In the listing below, locate the line that contains "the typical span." and the line that contains "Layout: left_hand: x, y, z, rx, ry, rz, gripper". Restate word for word those two lines and every line between them, and nothing else.
* * *
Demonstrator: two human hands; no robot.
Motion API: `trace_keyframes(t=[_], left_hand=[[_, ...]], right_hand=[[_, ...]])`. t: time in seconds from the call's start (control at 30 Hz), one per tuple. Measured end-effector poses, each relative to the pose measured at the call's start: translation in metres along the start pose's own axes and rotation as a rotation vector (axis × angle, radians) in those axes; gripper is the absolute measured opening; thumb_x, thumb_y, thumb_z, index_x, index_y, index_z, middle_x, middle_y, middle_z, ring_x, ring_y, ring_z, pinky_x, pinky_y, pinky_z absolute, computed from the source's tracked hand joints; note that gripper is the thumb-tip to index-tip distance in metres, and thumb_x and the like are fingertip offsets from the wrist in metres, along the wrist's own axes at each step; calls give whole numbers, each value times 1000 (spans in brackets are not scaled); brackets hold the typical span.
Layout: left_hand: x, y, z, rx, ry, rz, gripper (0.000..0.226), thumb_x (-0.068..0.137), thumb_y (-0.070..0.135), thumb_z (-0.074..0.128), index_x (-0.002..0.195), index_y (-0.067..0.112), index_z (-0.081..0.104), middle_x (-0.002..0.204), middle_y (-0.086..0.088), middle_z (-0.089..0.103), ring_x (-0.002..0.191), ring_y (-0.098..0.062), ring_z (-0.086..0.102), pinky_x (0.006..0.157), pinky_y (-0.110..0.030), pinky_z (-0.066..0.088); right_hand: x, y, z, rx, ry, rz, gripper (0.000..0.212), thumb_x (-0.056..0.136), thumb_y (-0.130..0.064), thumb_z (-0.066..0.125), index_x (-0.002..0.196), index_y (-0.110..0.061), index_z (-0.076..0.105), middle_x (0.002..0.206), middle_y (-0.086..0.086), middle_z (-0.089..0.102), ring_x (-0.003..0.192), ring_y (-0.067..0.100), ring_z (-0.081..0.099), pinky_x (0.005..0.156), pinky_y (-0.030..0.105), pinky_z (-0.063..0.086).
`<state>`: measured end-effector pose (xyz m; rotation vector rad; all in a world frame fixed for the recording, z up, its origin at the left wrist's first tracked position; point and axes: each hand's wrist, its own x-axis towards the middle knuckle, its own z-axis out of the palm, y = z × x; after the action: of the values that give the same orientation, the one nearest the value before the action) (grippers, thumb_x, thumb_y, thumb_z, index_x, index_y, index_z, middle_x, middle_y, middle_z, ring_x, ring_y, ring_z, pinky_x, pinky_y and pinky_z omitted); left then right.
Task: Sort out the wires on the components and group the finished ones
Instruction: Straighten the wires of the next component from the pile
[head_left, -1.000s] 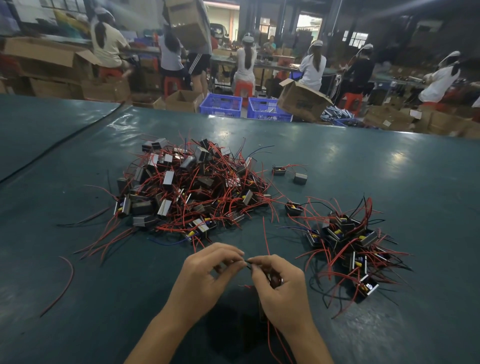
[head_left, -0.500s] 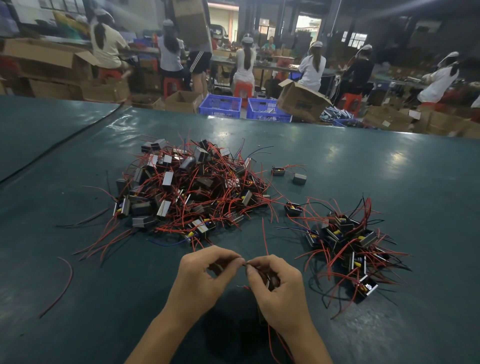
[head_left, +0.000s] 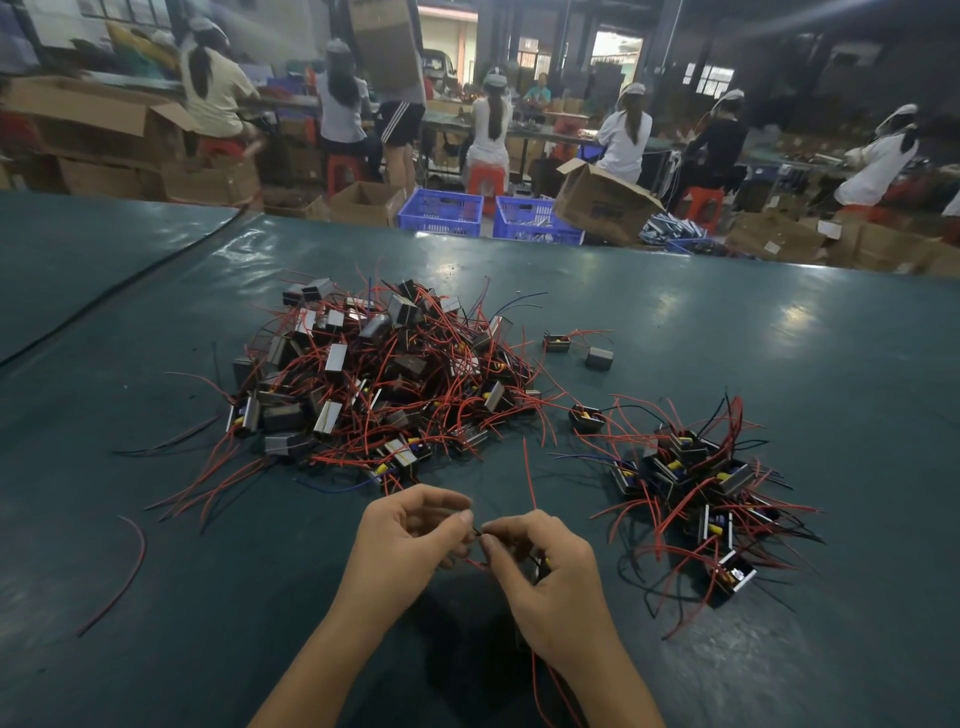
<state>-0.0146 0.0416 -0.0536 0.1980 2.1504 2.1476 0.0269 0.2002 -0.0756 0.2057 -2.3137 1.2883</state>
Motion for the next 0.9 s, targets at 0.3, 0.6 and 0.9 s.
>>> trace_keyframes(t=[0.3, 0.6, 0.9], left_hand=[[-4, 5, -4, 259, -17, 189, 12, 85, 14, 73, 87, 26, 74, 77, 7, 74, 71, -9, 70, 66, -22, 57], [-1, 5, -7, 216, -158, 142, 18, 76, 46, 68, 75, 30, 77, 67, 1, 73, 62, -11, 69, 61, -19, 52], [-3, 4, -5, 206, -220, 159, 22, 79, 45, 68, 83, 27, 79, 74, 2, 75, 69, -12, 71, 63, -19, 54]], right_hand=[[0, 1, 0, 57, -22, 39, 6, 87, -28, 66, 89, -34, 69, 83, -17, 64, 81, 15, 63, 70, 39, 56], [1, -3, -1, 93, -9, 52, 15, 89, -21, 63, 85, -35, 64, 80, -11, 64, 74, 13, 64, 64, 16, 50], [1, -3, -1, 81, -18, 35, 14, 89, -15, 64, 87, -29, 65, 80, -10, 66, 74, 13, 65, 64, 23, 53]])
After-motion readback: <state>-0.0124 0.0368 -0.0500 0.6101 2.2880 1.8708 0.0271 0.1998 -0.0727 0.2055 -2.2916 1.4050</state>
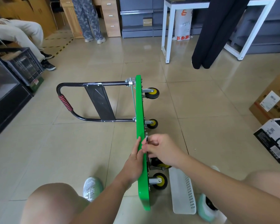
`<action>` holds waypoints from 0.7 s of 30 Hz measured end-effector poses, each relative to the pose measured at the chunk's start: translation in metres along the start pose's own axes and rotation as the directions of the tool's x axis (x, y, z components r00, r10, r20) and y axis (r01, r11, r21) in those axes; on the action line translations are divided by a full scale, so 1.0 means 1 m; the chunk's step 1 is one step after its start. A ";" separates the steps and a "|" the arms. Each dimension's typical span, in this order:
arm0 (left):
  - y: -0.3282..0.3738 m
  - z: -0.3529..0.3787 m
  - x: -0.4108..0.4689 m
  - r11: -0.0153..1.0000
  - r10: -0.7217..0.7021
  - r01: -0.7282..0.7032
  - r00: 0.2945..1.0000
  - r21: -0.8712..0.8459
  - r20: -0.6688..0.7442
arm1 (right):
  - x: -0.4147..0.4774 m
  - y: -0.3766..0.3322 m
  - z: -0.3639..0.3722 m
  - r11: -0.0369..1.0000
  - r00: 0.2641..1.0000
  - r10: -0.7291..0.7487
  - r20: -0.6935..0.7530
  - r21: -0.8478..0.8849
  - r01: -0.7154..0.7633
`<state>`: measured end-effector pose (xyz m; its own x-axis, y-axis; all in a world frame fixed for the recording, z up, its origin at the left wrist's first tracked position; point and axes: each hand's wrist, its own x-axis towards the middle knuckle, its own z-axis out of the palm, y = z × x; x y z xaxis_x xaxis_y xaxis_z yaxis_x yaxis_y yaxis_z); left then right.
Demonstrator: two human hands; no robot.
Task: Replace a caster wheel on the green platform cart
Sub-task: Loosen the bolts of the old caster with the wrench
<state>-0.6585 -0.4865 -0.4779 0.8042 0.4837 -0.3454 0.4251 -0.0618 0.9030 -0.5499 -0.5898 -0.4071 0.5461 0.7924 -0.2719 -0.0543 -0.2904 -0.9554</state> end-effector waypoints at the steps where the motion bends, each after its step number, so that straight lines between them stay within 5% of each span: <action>1: 0.000 0.000 -0.001 1.000 0.004 -0.004 1.000 -0.017 0.003 | -0.002 0.004 0.003 1.000 1.000 0.005 0.002 0.004 -0.005; 7: -0.006 0.000 0.002 0.998 0.018 -0.018 1.000 0.056 -0.001 | -0.010 0.015 0.001 0.992 0.997 -0.002 -0.074 0.126 0.012; 21: 0.000 -0.001 -0.001 0.990 0.057 -0.059 0.998 0.127 0.022 | -0.068 0.053 0.035 0.969 0.964 -0.244 -0.103 -0.075 0.237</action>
<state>-0.6599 -0.4865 -0.4776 0.8358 0.4605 -0.2989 0.4260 -0.2006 0.8822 -0.6192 -0.6405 -0.4429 0.6256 0.7799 -0.0177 0.1395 -0.1342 -0.9811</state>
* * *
** Response area **
Motion API: `trace_keyframes(t=[_], left_hand=[[_, ...]], right_hand=[[_, ...]])`. t: time in seconds from the call's start (control at 30 Hz), one per tuple. Measured end-effector poses, each relative to the pose measured at the call's start: translation in metres along the start pose's own axes and rotation as a rotation vector (axis × angle, radians) in those axes; gripper is the absolute measured opening; thumb_x, thumb_y, thumb_z, index_x, index_y, index_z, middle_x, middle_y, middle_z, ring_x, ring_y, ring_z, pinky_x, pinky_y, pinky_z absolute, computed from the source's tracked hand joints; note that gripper is the thumb-tip to index-tip distance in metres, and thumb_x and the like are fingertip offsets from the wrist in metres, along the wrist's own axes at each step; calls give whole numbers, each value times 1000 (spans in brackets are not scaled); brackets hold the typical span.
Layout: left_hand: x, y, z, rx, ry, rz, gripper (0.000..0.226), thumb_x (-0.068..0.137), thumb_y (-0.070..0.135), thumb_z (-0.074..0.128), index_x (-0.002..0.195), index_y (-0.067..0.112), index_z (-0.081..0.104), middle_x (-0.002..0.204), middle_y (-0.086..0.088), middle_z (-0.089..0.103), ring_x (-0.002..0.191), ring_y (-0.098..0.062), ring_z (-0.086..0.102), pinky_x (0.006..0.157), pinky_y (-0.110..0.030), pinky_z (-0.066..0.088); right_hand: x, y, z, rx, ry, rz, gripper (0.000..0.212), thumb_x (-0.056..0.136), thumb_y (-0.130..0.064), thumb_z (-0.066..0.125), index_x (-0.002..0.196), index_y (-0.110..0.061), index_z (-0.076..0.105), middle_x (0.002..0.206), middle_y (-0.086..0.086), middle_z (-0.089..0.102), ring_x (-0.003..0.192), ring_y (-0.067..0.100), ring_z (-0.081..0.099), pinky_x (0.005..0.156), pinky_y (-0.030..0.105), pinky_z (-0.063..0.086).

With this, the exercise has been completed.